La recherche dans le numérique se prolonge naturellement par l'innovation et le transfert. La France peut s'appuyer sur quelques grands groupes pérennes comme Orange ou Dassault Systèmes, mais nous n'observons aucune création de richesse comparable à celles engendrées par Google, Facebook, IBM, Microsoft ou Apple.

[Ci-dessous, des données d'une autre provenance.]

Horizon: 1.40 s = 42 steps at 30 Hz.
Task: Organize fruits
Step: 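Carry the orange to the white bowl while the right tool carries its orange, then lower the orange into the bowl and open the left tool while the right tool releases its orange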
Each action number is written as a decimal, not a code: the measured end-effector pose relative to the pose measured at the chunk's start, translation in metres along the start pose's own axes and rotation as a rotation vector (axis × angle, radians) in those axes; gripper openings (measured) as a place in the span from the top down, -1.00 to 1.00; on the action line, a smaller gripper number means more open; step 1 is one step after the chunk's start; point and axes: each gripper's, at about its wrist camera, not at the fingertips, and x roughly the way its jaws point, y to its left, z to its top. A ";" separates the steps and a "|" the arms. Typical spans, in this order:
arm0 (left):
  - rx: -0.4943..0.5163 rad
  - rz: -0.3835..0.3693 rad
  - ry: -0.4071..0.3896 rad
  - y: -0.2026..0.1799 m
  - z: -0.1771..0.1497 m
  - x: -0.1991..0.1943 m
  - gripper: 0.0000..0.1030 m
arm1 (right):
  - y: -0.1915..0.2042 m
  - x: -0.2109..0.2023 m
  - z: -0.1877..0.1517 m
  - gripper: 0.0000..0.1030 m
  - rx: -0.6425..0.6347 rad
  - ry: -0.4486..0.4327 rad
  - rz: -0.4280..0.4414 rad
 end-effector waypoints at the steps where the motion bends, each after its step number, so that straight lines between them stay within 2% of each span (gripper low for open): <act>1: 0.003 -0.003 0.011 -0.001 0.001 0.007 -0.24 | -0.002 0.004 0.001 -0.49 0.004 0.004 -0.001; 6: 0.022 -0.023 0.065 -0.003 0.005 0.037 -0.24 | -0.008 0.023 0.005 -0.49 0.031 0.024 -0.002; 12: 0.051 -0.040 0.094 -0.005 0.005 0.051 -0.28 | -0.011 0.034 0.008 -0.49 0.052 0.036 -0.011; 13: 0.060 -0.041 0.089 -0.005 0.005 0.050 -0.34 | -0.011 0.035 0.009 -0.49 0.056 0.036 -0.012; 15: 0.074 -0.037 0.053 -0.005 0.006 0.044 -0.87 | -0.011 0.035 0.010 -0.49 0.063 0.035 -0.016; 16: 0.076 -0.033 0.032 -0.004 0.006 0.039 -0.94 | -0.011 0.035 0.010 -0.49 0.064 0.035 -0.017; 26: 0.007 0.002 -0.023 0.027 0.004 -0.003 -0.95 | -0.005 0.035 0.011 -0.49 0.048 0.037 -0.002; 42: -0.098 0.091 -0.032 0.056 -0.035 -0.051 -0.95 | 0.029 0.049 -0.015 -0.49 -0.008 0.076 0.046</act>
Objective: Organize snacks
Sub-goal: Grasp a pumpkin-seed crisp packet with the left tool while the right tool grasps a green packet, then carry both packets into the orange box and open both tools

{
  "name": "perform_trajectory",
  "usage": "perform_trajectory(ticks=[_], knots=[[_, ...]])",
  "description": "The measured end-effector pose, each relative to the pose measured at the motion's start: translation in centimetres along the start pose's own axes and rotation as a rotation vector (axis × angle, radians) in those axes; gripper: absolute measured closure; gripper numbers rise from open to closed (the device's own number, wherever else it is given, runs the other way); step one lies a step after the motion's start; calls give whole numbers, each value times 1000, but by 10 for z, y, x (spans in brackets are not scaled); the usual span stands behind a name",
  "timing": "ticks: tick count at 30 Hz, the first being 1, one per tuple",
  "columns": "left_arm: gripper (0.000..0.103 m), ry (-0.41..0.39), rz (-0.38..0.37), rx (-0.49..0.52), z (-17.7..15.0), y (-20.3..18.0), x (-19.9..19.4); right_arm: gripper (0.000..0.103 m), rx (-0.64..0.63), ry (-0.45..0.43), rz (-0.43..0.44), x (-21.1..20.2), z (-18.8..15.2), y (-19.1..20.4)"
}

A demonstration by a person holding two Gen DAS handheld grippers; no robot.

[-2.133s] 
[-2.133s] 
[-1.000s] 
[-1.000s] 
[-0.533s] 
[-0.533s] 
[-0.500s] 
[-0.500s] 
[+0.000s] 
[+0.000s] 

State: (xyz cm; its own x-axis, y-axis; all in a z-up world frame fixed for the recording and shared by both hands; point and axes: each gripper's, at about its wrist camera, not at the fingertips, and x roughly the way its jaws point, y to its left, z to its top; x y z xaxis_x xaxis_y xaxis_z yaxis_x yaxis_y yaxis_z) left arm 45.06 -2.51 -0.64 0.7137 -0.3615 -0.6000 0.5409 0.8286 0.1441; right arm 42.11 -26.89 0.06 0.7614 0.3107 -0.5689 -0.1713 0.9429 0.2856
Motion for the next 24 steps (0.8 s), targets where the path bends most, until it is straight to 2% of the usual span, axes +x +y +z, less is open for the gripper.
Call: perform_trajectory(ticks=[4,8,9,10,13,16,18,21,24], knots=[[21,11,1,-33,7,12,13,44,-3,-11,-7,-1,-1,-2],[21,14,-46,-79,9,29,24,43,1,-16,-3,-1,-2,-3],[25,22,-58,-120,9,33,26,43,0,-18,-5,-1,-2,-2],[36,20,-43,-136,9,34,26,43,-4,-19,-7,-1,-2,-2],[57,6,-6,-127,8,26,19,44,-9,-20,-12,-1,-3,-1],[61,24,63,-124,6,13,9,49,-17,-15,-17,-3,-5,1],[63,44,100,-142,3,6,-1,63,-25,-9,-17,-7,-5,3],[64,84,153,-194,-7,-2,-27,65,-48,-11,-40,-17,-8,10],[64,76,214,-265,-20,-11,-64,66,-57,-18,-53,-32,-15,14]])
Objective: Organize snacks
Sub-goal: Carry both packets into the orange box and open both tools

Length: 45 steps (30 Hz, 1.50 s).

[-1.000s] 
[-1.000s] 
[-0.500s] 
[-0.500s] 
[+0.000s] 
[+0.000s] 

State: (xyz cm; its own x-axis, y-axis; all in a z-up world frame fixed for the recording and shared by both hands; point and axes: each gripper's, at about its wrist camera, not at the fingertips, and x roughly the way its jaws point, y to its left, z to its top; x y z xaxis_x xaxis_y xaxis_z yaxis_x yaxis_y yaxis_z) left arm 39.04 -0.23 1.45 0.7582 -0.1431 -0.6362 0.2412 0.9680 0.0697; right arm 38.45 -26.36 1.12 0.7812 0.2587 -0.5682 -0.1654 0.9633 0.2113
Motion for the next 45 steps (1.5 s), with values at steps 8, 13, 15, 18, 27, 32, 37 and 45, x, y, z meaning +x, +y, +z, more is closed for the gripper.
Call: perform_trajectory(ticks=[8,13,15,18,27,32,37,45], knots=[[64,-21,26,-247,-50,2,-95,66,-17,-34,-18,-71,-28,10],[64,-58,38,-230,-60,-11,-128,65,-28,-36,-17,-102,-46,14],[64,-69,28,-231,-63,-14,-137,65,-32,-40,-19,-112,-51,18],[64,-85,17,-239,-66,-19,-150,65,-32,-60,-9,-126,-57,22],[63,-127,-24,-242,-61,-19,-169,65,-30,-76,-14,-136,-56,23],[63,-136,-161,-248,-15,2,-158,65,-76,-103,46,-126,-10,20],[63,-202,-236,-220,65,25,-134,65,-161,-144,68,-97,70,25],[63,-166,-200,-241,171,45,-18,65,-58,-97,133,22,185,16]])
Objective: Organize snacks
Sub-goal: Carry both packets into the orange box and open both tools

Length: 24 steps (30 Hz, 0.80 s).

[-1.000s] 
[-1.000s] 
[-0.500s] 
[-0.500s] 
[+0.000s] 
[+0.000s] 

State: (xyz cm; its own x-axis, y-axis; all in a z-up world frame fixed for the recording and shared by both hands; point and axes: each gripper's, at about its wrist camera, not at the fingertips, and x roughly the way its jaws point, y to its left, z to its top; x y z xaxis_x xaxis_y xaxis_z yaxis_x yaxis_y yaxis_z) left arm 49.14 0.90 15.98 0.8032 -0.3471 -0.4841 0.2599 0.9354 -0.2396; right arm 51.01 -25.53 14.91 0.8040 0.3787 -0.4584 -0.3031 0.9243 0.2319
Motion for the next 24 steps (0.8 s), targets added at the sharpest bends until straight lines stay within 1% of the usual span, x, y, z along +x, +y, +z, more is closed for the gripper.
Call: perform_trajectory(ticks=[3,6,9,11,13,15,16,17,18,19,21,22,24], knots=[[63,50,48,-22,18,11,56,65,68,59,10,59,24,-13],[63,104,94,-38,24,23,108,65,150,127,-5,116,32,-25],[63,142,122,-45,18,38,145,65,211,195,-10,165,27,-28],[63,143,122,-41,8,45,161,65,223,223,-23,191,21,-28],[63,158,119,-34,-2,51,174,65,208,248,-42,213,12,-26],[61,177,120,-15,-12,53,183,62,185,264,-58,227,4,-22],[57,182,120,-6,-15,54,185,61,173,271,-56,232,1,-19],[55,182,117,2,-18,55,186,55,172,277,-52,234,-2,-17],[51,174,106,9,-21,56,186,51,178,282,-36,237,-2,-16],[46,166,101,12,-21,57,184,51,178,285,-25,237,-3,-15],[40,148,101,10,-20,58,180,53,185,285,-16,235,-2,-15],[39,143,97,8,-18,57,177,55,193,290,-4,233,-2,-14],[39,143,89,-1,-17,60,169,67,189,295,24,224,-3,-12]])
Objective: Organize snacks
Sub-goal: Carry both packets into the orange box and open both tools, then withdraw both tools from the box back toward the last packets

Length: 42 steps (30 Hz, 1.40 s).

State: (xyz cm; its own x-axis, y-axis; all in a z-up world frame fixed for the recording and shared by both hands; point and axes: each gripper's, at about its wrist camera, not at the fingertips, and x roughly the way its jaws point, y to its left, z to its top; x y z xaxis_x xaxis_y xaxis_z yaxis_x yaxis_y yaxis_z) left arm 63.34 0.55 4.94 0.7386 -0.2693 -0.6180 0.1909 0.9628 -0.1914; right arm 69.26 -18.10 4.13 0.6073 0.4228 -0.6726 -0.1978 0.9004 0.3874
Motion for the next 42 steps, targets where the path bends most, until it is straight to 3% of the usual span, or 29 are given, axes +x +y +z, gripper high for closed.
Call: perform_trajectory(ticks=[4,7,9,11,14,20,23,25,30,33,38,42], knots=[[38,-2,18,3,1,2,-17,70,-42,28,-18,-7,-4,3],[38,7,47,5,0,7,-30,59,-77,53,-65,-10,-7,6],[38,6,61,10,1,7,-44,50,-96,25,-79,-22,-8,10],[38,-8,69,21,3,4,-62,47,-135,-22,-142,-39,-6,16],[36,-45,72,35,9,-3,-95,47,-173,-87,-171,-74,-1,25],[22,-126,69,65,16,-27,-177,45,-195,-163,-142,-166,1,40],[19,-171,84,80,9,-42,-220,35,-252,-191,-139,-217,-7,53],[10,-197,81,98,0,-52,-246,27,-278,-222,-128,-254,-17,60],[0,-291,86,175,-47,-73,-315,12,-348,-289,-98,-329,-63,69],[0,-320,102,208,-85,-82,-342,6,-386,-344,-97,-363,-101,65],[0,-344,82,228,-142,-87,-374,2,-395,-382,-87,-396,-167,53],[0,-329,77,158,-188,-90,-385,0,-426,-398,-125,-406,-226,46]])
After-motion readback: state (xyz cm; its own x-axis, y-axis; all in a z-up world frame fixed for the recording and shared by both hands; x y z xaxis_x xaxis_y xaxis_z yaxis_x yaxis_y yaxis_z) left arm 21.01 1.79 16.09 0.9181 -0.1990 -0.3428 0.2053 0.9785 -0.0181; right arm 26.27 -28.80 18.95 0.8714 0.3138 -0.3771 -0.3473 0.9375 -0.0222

Seule la concomitance d'un environnement ouvert favorable aux jeunes pousses, de l'appétit d'un marché local comprenant l'avantage qu'il peut retirer de telles percées technologiques, et d'un environnement réglementaire stable peut créer de meilleures conditions pour que nos meilleurs esprits restent en France et y créent avec succès les concepts et industries de la prochaine révolution numérique.

N'ayons donc pas peur des défis du numérique, et investissons sans crainte dans la création d'un marché national, l'éducation, la recherche scientifique et l'innovation pour cet incontournable levier de la croissance.



Philippe Baptiste, directeur de l'Institut des sciences de l'information et de leurs interactions du CNRS ; Gérard Berry, professeur au collège de France, président du comité d'évaluation d'INRIA ; Pierre Haren, vice-président d'IBM, fondateur d'ILOG.